Happy Thursday, everyone! (Pst, web visitors, here’s an easier-to-read version of today’s email.)
Top News in the A.M.
LinkedIn just launched an ad network.
Strava CEO Mark Gainey on Community, Competition and L0ve-Hate Relationships with Partners
People love Strava, the 95-person, San Francisco-based company whose training app for cyclists and runners has garnered an almost fanatical following. The company keeps its number of “members” close to the vest, but among the passionate acts of its users was one recent job hopeful who employed the company’s mobile app to spell out “Hire Me” over the course of an 8.1-mile run that ended at Strava’s offices. Another user plotted out a bike ride in the shape of a turkey. In the U.K., where the company’s app has taken off (70 percent of Strava users are now outside the U.S.), the press has even asked of its obsessed users: “Is Strava Destroying Your Marriage?”
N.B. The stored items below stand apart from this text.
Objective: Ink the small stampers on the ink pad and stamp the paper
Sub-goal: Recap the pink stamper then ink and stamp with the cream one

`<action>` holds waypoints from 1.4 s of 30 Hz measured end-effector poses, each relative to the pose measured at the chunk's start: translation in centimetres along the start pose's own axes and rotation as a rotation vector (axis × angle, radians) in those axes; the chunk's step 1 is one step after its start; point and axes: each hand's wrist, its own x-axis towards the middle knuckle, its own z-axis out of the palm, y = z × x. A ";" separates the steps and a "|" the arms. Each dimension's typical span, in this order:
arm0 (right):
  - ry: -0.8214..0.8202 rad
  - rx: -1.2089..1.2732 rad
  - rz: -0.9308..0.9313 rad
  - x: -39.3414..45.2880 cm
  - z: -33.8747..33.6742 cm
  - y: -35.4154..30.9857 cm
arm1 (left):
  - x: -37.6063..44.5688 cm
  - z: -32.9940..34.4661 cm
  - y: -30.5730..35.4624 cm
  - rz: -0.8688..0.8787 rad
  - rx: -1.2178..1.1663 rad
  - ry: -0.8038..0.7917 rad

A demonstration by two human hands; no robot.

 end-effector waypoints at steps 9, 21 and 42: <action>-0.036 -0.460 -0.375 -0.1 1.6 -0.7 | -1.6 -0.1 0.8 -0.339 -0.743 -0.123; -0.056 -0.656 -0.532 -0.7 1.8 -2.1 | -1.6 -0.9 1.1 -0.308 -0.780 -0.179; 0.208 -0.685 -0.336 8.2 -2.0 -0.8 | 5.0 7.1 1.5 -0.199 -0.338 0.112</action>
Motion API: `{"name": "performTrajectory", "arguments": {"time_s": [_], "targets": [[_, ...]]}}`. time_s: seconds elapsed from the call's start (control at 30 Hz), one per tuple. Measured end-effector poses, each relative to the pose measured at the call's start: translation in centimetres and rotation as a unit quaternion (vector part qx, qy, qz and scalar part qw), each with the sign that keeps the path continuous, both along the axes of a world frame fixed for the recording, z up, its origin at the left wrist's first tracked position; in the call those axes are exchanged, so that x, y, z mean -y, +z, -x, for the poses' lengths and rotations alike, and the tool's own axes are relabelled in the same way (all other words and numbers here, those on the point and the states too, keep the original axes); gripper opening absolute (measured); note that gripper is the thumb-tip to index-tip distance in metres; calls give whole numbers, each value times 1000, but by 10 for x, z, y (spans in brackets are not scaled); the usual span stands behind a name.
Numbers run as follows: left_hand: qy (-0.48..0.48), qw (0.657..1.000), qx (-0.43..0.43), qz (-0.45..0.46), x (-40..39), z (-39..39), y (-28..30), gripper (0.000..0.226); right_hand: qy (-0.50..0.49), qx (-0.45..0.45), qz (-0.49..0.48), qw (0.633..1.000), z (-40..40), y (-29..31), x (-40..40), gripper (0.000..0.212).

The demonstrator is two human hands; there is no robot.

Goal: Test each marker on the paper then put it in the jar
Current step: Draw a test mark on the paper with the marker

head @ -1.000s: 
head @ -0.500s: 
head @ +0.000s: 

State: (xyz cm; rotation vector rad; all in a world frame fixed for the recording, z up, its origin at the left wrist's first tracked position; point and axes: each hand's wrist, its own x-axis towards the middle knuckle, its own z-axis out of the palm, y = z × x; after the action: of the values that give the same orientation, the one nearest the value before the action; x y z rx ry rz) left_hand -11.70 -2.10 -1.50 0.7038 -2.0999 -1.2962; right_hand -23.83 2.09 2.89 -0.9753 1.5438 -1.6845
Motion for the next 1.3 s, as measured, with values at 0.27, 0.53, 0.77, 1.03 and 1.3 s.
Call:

Last week, at a StrictlyVC event in San Francisco, Strava’s likable cofounder, Mark Gainey, talked at length about his business with Sigma West managing director Greg Gretsch, who wrote Strava one of its first checks. During the conversation, Gainey opened up about what he views as the biggest weak spot of the sporting goods goliath Under Armour, his “love-hate” relationship with the navigation equipment company Garmin, and the one thing that keeps him up at night. Some of that chat follows here, edited for length.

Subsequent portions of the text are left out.